Recap: The oil market traded higher but posted an inside trading day as it failed to breach Monday’s $3.60 trading range. While the attacks by Yemen’s Houthi rebels on vessels traveling through the Red Sea have impacted shipping and increased the geopolitical risk premium, it has not affected output, which has limited the market’s gains. The market traded lower after the U.S. announced the creation of a task force to safeguard Red Sea commerce from attacks by the militants. The crude market posted a low of $71.85 in overnight trading. However, the market bounced higher and traded towards its previous high as the Houthi militants vowed to defy the U.S.-led navel mission. The market was also supported ahead of the January contract’s expiration at the close. The oil market rallied to a high of $74.01 in afternoon trading before it retraced some of its gains ahead of the close. The January WTI contract expired up 97 cents at $73.44 and the February contract settled up $1.12 at $73.94. The February Brent contract settled up $1.28 at $79.23. Meanwhile, the product markets ended the session higher, with the heating oil market settling up 4.4 cents at $2.7168 and the RB market settling up 4.18 cents at $2.2008.

Technical Analysis While the crude market has traded higher, it remains in its downward trend channel. It is likely to test its previous high as the weekly petroleum stock reports are expected to show draws in crude stocks. The market will also remain supported amid the concerns over the escalating attacks on vessels traversing the Red Sea. The February WTI contract is seen finding resistance at its high of $74.44, $74.61, $75.20 and $76.17. Meanwhile, support is seen at $72.14, $71.85, $70.99, $70.64, $69.82 and $67.98.

Fundamental News:  U.S. Defense Secretary Lloyd Austin invited dozens of nations to take steps to address Houthi attacks on Red Sea shipping as he spoke at a defense ministerial meeting to tout a new military operation to secure commerce in the waterway. Earlier on Tuesday, he announced the launch of the U.S.-led Operation Prosperity Guardian, which will include joint patrols of Red Sea shipping. The U.S. Defense Secretary said participating countries include the United Kingdom, Bahrain, Canada, France, Italy, Netherlands, Norway, Seychelles and Spain.
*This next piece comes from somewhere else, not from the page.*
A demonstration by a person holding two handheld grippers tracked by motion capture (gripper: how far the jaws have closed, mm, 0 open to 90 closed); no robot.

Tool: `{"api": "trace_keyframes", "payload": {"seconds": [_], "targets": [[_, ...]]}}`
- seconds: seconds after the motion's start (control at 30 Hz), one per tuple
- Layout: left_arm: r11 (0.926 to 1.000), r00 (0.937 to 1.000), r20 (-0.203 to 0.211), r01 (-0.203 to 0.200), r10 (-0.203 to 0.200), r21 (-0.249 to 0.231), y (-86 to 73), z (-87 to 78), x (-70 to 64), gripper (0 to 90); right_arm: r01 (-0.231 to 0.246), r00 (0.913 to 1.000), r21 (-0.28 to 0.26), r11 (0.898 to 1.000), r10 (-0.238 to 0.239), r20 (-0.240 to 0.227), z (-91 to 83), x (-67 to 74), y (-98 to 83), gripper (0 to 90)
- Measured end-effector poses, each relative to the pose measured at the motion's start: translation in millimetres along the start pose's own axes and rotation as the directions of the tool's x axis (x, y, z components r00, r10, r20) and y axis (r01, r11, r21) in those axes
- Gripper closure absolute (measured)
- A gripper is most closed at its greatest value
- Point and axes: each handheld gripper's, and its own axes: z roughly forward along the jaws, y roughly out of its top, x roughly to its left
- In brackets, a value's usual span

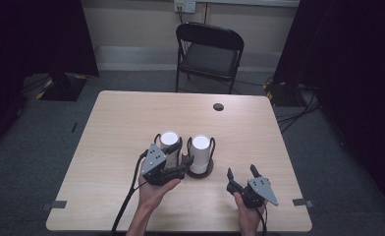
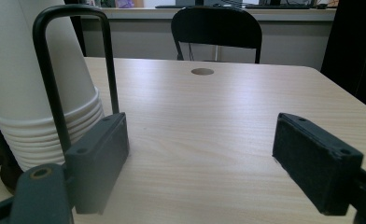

Kremlin spokesman, Dmitry Peskov, said that Russia was not taking part in the US-led operation aimed at ensuring security in the Red Sea.

Yemen's Iran-aligned Houthis said they would press on with attacks in the Red Sea, and could mount a naval operation there roughly every 12 hours. A member of the Supreme Yemeni Political Council, Mohammed Ali al-Houthi, said any country that moves against Yemen will have its ships targeted in the Red Sea.

Russia’s Deputy Prime Minister, Alexander Novak, said there was no need for immediate action from the OPEC+ group of leading oil producers, as oil prices were rising and the market was balancing out.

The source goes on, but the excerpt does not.